Catapano Giuseppe: Come rinunciare alla proprietà di immobili costosi senza pagare le spese

Il mattone è in crisi. E questo perché mantenere un immobile è diventato estremamente caro: tra tasse sulla casa e sui terreni, imposte locali (vedi smaltimento rifiuti), utenze, condominio, ristrutturazioni, ecc. il rischio di spendere più dell’utile prodotto dal bene è alto. Se poi si aggiungono anche i problemi che potrebbero derivare da una eventuale responsabilità civile (si pensi al crollo di un cornicione o una scala pericolante) allora si rischia di perdere anche ciò che si ha.

È il caso, ad esempio, di chi erediti una quota in comproprietà (o l’intero bene) di un terreno sperduto o di un casolare abbandonato in una zona periferica: l’impossibilità concreta di sfruttare il bene rende lo stesso un vero e proprio peso.

Così, spesso, il proprietario è tentato di disfarsene. Ma si può “abbandonare” un immobile senza che nessuno lo voglia acquistare? Certamente. Vediamo come.

Si può rinunciare alla proprietà
Il proprietario di un bene può rinunciare al proprio diritto di proprietà o alla quota di comproprietà in modo assai semplice.

Se la proprietà è esclusiva, il titolare può rinunciare al proprio il diritto di proprietà e, in tal caso, il bene passa automaticamente nella titolarità dello Stato.

Nel caso, invece, di comproprietà, la rinuncia da parte di uno dei titolari comporta una automatica espansione delle quote degli altri comproprietari. E ciò perché, quando si parla di comproprietà, si deve ragionare in termini di quote astratte sull’intero bene e non su parti identificate dello stesso. Così, per esempio, il comproprietario al 33% non avrà una delle tre camere da letto, uno dei tre bagni, ecc. ma avrà il 33% di ogni singola stanza.
Pertanto, quando uno dei proprietari dichiari di rinunciare alla propria fetta di proprietà, le quote degli altri si accresceranno proporzionalmente e automaticamente, senza che questi ultimi lo possano evitare. Vien da sé che se un immobile è al 50% tra due soggetti, l’eventuale rinuncia dell’uno porterà l’altro ad essere proprietario dell’intero. Né potrebbe impedirlo: tutto ciò che quest’ultimo potrà fare è rinunciare anch’egli alla sua proprietà e, in tal caso, il bene diventa di proprietà dello Stato.

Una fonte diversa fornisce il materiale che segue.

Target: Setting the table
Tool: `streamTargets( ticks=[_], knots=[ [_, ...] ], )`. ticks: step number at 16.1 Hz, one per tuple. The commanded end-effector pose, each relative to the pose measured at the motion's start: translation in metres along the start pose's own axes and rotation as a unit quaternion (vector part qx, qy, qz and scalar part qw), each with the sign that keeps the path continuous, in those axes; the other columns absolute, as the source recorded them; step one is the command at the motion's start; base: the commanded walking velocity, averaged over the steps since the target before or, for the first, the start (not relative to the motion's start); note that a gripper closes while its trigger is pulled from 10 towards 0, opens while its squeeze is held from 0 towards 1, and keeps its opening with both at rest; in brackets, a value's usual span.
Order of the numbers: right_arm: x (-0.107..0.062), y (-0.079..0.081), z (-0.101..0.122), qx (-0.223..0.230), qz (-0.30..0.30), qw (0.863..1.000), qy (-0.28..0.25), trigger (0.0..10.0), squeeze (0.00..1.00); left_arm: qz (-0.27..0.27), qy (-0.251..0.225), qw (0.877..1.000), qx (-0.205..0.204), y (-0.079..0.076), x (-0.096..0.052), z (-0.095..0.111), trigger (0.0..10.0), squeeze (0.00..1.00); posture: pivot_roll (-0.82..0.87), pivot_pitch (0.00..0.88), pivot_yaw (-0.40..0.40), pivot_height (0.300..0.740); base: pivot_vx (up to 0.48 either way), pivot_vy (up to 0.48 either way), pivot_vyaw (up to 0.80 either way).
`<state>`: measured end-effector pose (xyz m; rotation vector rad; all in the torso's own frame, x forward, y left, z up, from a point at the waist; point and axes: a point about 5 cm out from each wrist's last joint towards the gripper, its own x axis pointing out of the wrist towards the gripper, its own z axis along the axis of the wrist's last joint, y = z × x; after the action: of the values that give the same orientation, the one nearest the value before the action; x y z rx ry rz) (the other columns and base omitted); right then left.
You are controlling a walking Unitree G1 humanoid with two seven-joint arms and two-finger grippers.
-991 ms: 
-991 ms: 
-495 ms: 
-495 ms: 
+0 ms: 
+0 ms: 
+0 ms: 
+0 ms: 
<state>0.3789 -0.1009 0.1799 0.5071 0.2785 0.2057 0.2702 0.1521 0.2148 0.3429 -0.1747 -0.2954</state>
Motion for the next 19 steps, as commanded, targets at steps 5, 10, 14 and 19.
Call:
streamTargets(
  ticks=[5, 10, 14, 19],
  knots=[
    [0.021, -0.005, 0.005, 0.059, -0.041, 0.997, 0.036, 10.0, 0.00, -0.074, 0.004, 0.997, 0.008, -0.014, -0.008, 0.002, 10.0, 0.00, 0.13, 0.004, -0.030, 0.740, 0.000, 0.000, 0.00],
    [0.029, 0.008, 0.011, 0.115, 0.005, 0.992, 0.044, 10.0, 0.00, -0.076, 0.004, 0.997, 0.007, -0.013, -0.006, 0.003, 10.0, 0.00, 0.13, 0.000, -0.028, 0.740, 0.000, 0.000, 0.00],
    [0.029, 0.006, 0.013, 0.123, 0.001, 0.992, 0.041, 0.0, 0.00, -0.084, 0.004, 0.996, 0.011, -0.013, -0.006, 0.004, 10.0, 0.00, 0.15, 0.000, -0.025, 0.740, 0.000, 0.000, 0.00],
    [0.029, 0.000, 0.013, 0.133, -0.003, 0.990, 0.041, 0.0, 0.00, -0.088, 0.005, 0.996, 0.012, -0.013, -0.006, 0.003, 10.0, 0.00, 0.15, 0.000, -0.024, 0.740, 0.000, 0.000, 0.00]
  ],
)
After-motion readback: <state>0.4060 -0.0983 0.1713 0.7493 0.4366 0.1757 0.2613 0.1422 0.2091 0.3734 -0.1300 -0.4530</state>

La rinuncia alla comproprietà: come liberarsi delle spese
La rinuncia alla quota di comproprietà può essere effettuata in due diversi modi:

– con la cosiddetta rinuncia “abdicativa”, che, semplicemente, provoca – come appena detto – la perdita del diritto in capo al rinunciante e l’espansione automatica della quota in capo agli altri comproprietari “superstiti”. In tal caso, il rinunciante non è più tenuto a contribuire alle spese sostenute dopo la sua rinuncia, ma rimane obbligato per quelle obbligazioni sorte prima di tale momento;

– con la cosiddetta rinuncia “liberatoria”, che invece produce un particolare effetto [1]: la liberazione del comproprietario rinunciante dalle spese derivanti dalla contitolarità del bene comune (vedi, ad esempio, le spese di manutenzione), sia per le spese future che per quelle prodotte in passato, anche prima della sua rinuncia. In questo caso, dunque, il comproprietario, rinunziando alla propria quota, non solo dismette il diritto di cui è titolare, ma anche si libera da tutte le obbligazioni inerenti la cosa comune, non solo (come è ovvio) per il futuro, ma anche per quelle già sorte in passato.